New Jersey’s Industrial Market Shows Bright Spots

4 min read
The market’s under-construction pipeline registered a fourfold increase year-over-year, according to CommercialEdge. The post New Jersey’s Industrial Market Shows Bright Spots appeared first on Commercial Property Executive.

New Jersey’s industrial sector is demonstrating positive progress, particularly with the increasing volume of projects in the construction pipeline. However, the metro is still facing several challenges.

Matrix Development Group is working on a two-building industrial campus in Budd Lake, N.J. Image courtesy of JLL

As of June, 6.4 million square feet were underway, a pipeline four times larger compared to last year’s same period, CommercialEdge information shows. However, in terms of deliveries, only half of the square feet completed in the first six months of last year came online—about 4.8 million square feet across 20 properties.

The market continued to lead Northeastern metros in sales volume, reaching roughly $1.1 billion. New Jersey ranked fourth among the most expensive metros, with properties changing hands for $256 per square foot on average and the fifth in terms of total investment.

More facilities underway in the market

As of June, New Jersey’s industrial sector had roughly 6.4 million square feet underway. Upon completion, these developments will represent 1.1 percent of the market’s total inventory, well below the 1.9 percent national average.

Year-over-year, the under-construction pipeline rose four times. The metro also surpassed the Inland Empire (0.7 percent of total stock) and Chicago (0.9 percent), but lagged behind Indianapolis (1.2 percent) and Atlanta (1.9 percent).

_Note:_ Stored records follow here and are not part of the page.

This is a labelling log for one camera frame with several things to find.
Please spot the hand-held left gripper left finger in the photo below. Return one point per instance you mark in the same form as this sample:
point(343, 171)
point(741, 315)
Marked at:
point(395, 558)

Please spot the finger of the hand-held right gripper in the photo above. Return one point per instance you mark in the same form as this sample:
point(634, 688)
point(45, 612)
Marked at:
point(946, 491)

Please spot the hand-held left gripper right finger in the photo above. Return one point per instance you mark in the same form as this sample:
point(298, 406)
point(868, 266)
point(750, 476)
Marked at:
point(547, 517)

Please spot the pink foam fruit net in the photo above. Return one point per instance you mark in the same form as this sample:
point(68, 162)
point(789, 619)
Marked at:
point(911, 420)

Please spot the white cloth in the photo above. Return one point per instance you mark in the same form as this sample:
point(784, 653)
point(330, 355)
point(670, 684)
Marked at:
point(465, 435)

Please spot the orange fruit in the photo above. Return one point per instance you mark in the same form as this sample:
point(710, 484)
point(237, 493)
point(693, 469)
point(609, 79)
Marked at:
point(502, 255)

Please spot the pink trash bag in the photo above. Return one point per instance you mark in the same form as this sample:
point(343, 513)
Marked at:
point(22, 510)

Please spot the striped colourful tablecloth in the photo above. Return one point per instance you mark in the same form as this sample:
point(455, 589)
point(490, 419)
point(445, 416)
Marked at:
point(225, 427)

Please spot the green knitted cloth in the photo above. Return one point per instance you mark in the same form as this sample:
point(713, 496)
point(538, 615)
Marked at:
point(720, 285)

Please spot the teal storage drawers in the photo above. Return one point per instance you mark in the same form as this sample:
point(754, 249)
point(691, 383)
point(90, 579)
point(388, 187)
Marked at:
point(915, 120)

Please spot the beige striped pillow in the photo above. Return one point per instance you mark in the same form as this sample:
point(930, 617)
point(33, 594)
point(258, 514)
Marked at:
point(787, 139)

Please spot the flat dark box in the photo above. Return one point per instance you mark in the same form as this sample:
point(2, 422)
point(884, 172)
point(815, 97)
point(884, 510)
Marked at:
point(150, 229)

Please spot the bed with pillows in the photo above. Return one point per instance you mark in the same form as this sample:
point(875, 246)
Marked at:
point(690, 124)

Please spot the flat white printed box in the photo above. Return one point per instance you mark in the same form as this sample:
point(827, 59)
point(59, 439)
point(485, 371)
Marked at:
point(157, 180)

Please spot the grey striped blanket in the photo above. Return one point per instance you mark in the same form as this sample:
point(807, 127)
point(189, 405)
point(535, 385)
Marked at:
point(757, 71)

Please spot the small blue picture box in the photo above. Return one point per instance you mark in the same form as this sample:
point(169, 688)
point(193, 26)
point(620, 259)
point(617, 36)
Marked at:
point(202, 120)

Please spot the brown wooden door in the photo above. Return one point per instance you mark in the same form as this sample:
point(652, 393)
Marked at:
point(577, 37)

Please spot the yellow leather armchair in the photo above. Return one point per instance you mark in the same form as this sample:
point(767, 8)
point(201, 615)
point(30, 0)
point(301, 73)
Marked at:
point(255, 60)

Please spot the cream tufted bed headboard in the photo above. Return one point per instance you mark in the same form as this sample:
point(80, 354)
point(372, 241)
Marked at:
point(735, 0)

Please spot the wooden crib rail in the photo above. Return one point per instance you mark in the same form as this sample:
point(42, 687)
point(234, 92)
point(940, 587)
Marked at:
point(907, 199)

Bridge Point South Plainfield II, a 167,281-square-foot warehouse in South Plainfield, N.J., will come online by the end of this year. Image courtesy of JLL

Additionally, 18 projects started construction in the first six months of the year, which are expected to measure more than 2.7 million square feet—about 0.5 percent of total stock.

In May, Matrix Development Group secured $93 million in financing for Matrix Logistics Park, a 781,748-square-foot Class A industrial project in Budd Lake, N.J. The development is currently under construction and will consist of two buildings.

Earlier this year, Bridge Industrial obtained $28.5 million in construction financing for Bridge Point South Plainfield II, a 167,281-square-foot warehouse in South Plainfield, N.J. The speculative development is set to come online in the fourth quarter of this year.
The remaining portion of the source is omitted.